Finding the force needed for equilibrium.

[Crusaderking1]

Homework Statement

5. Find the magnitudes of the forces F2 and F3 that you would need to balance a 2.45 N force at 0.0 degrees If the angle of F2 is 35.0 degrees and F3 is 50 degrees.

Homework Equations

F2 cos 35 degrees - F3 cos 50 degrees =0

F2 sin 35 degrees -F2 sin 45 degrees -mg= 0

The Attempt at a Solution

-.25 =m
g= 9.80 m/s2

F2 cos 35 degrees - F3 cos 50 degrees =0
F2 sin 35 degrees -F2 sin 45 degrees = 2.5

Is this set up right? Thanks.
Is there a better way to calculate the forces to find equilibrium?

 

[PeterO]

Homework Statement

5. Find the magnitudes of the forces F2 and F3 that you would need to balance a 2.45 N force at 0.0 degrees If the angle of F2 is 35.0 degrees and F3 is 50 degrees.

Homework Equations

F2 cos 35 degrees - F3 cos 50 degrees =0

F2 sin 35 degrees -F2 sin 45 degrees -mg= 0

The Attempt at a Solution

-.25 =m
g= 9.80 m/s2

F2 cos 35 degrees - F3 cos 50 degrees =0
F2 sin 35 degrees -F2 sin 45 degrees = 2.5

Is this set up right? Thanks.
Is there a better way to calculate the forces to find equilibrium?

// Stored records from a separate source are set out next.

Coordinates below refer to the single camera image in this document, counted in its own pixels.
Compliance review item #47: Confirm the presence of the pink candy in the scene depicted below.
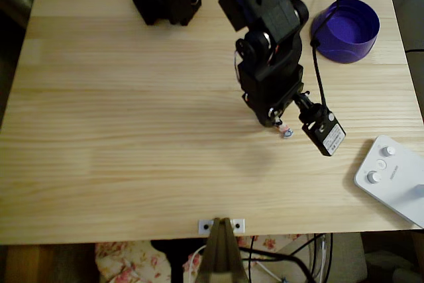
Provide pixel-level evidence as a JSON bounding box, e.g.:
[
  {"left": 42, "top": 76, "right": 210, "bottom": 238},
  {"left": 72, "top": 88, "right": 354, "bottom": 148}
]
[{"left": 277, "top": 123, "right": 294, "bottom": 139}]

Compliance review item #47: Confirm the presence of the purple bowl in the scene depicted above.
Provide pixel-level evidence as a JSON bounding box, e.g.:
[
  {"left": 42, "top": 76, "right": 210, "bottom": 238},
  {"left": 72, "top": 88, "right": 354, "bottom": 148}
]
[{"left": 309, "top": 0, "right": 381, "bottom": 64}]

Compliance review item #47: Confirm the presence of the white device with knobs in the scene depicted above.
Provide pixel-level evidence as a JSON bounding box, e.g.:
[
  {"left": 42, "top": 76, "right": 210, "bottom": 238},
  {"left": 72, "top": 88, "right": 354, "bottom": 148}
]
[{"left": 353, "top": 135, "right": 424, "bottom": 230}]

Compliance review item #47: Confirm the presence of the floral cloth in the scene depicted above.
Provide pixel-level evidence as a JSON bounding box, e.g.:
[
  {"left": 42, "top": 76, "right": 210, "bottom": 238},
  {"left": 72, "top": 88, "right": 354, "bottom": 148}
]
[{"left": 95, "top": 233, "right": 304, "bottom": 283}]

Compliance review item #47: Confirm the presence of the black camera cable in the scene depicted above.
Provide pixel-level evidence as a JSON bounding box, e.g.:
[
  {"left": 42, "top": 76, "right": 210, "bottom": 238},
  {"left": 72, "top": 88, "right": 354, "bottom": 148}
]
[{"left": 309, "top": 0, "right": 341, "bottom": 111}]

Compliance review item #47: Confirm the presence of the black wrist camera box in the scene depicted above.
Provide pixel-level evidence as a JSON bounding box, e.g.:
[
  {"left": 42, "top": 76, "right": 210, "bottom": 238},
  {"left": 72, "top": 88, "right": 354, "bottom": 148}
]
[{"left": 293, "top": 92, "right": 347, "bottom": 158}]

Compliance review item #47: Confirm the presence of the white mounting bracket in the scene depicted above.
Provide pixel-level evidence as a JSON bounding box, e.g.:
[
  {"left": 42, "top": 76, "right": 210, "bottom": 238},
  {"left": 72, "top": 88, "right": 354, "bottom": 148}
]
[{"left": 197, "top": 218, "right": 246, "bottom": 234}]

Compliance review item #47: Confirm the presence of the thick black cable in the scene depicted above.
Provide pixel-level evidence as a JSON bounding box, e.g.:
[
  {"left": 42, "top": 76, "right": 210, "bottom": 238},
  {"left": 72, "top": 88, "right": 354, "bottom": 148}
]
[{"left": 238, "top": 246, "right": 317, "bottom": 283}]

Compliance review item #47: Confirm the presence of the olive camera stand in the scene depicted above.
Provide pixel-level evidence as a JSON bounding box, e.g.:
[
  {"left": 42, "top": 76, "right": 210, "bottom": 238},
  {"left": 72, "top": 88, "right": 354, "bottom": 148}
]
[{"left": 197, "top": 217, "right": 248, "bottom": 283}]

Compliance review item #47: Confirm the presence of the thin black cable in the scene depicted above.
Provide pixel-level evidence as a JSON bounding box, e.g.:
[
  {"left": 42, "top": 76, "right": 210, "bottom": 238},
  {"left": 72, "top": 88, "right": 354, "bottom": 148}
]
[{"left": 309, "top": 233, "right": 334, "bottom": 283}]

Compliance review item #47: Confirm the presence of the white cable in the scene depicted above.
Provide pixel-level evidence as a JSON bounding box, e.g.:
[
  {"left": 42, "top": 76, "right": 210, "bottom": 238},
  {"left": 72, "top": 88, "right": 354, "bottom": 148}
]
[{"left": 183, "top": 245, "right": 208, "bottom": 277}]

I would need to know what your angles are measured with respect to??

 

[Crusaderking1]

angle between f2 and f3 are 85 degrees. f2 is 35 degrees, and f3 is 50 degrees. 3 forces are acting on each other. f1 is just a straight line between them.

 

[PeterO]

angle between f2 and f3 are 85 degrees. f2 is 35 degrees, and f3 is 50 degrees. 3 forces are acting on each other. f1 is just a straight line.

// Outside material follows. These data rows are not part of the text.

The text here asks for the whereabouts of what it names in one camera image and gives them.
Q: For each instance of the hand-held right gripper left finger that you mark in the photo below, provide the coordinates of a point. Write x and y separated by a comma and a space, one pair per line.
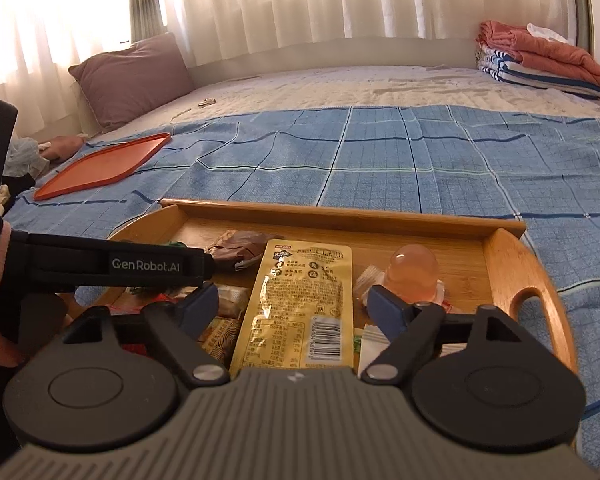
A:
197, 307

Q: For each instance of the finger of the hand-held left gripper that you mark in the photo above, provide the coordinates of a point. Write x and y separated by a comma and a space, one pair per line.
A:
208, 266

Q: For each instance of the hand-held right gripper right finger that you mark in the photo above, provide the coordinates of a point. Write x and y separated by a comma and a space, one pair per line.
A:
387, 310

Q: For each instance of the dark brown snack packet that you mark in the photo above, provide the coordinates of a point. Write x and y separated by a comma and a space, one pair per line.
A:
240, 252

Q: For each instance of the red gold snack packet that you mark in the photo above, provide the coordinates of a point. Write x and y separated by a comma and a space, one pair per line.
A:
220, 337

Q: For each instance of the pink jelly cup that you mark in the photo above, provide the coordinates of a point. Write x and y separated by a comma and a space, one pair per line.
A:
412, 270

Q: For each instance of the gold barcode snack packet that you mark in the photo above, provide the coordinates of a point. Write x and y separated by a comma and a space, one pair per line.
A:
290, 310

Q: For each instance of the person's left hand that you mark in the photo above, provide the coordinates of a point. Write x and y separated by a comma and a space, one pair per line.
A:
0, 347

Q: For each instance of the black cloth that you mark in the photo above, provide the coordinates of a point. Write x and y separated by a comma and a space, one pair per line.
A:
17, 187

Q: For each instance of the red plastic lid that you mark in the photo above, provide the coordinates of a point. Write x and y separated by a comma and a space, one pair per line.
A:
105, 167

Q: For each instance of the brown pink cloth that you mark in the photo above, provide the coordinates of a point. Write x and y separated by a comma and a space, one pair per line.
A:
65, 147

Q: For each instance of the light blue cloth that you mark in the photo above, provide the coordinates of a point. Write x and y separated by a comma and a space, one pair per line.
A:
22, 157

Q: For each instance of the blue checked blanket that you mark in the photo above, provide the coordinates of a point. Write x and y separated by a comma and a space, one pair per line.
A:
430, 160

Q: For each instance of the small metal item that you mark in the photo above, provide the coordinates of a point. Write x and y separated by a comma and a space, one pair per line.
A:
206, 103

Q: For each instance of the purple pillow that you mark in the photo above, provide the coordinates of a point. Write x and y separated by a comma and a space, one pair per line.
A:
135, 80

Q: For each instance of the beige mattress sheet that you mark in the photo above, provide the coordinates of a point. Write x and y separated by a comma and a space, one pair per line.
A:
355, 85

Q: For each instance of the grey bed headboard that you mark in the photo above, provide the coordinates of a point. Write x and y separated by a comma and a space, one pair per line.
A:
330, 52

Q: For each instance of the green curtain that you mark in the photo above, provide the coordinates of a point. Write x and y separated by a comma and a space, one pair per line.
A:
582, 10
142, 0

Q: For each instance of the white sheer curtain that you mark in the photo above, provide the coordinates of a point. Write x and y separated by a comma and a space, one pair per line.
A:
330, 0

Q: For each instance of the folded pink blanket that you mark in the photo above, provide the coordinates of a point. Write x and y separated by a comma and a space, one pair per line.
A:
555, 57

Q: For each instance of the white cloth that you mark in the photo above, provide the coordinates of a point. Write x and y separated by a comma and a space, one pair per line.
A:
545, 32

OK the angle between f2 and f3 you have stated.

f2 is 35 degrees. 35 degrees to what?
f3 is 50 degrees. 50 degrees to what?

Try giving True bearings. 0 degrees is North, 90 degrees is East, 180 degrees is South, 270 degrees is West.

 

[Crusaderking1]

OK the angle between f2 and f3 you have stated.

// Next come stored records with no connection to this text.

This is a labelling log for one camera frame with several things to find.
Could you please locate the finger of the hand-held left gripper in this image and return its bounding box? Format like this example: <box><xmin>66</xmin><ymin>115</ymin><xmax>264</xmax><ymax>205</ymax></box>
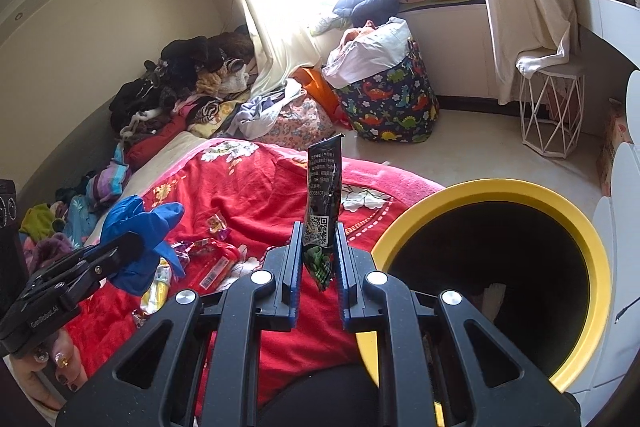
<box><xmin>80</xmin><ymin>232</ymin><xmax>161</xmax><ymax>288</ymax></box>

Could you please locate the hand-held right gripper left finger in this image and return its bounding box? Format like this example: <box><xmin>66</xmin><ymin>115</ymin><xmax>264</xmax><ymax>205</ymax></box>
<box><xmin>56</xmin><ymin>219</ymin><xmax>307</xmax><ymax>427</ymax></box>

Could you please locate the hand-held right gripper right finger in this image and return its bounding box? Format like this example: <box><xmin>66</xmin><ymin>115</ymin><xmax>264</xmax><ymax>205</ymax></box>
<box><xmin>334</xmin><ymin>222</ymin><xmax>583</xmax><ymax>427</ymax></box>

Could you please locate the blue plastic bag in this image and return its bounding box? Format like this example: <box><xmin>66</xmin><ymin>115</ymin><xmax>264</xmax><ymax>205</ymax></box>
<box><xmin>100</xmin><ymin>195</ymin><xmax>186</xmax><ymax>295</ymax></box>

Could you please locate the black snack packet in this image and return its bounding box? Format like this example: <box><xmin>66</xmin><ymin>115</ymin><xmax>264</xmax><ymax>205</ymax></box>
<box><xmin>301</xmin><ymin>133</ymin><xmax>346</xmax><ymax>293</ymax></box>

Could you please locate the yellow round bin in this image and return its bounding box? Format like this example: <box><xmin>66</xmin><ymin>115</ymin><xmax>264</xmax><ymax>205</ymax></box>
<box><xmin>356</xmin><ymin>179</ymin><xmax>613</xmax><ymax>427</ymax></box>

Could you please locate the person's left hand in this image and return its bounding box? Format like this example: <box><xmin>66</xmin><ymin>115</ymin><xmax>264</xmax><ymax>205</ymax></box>
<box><xmin>5</xmin><ymin>327</ymin><xmax>88</xmax><ymax>410</ymax></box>

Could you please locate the blue patterned cloth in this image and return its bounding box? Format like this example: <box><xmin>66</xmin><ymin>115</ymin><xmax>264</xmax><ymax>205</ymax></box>
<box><xmin>65</xmin><ymin>194</ymin><xmax>101</xmax><ymax>248</ymax></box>

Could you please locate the purple fuzzy cloth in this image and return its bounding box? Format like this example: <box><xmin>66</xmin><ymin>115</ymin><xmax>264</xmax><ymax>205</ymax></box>
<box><xmin>22</xmin><ymin>232</ymin><xmax>76</xmax><ymax>275</ymax></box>

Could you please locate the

f2 is 35 degrees. 35 degrees to what?
f3 is 50 degrees. 50 degrees to what?

Try giving True bearings. 0 degrees is North, 90 degrees is East, 180 degrees is South, 270 degrees is West.

35 degrees north of west
50 degrees south of west

 

[PeterO]

35 degrees north of west
50 degrees south of west

OK then

I am assuming then that f1 it due East.

The vertical components of f2 and f3 must be equal in magnitude - they are already opposite in direction
The horizontal components of f2 and f3 must add to 2.45 N to balance f1.

 

[Crusaderking1]

OK then

I am assuming then that f1 it due East.

The vertical components of f2 and f3 must be equal in magnitude - they are already opposite in direction
The horizontal components of f2 and f3 must add to 2.45 N to balance f1.

Would mg/sq. root 2 work?

 

[PeterO]

Would mg/sq. root 2 work?

I don't thing so. You need sine and cosine functions to work out the components

 

[Crusaderking1]

I don't thing so. You need sine and cosine functions to work out the components

ok thanks!

 

[Crusaderking1]

I received 3.87 N for both f2 and f3 magnitude.

 

[PeterO]

I received 3.87 N for both f2 and f3 magnitude.

I can't see that they would be equal.

Can you confirm that 2.45 N East is the only other force involved.

It this whole thing on a horizontal plane or is there a weight hanging somewhere/some how?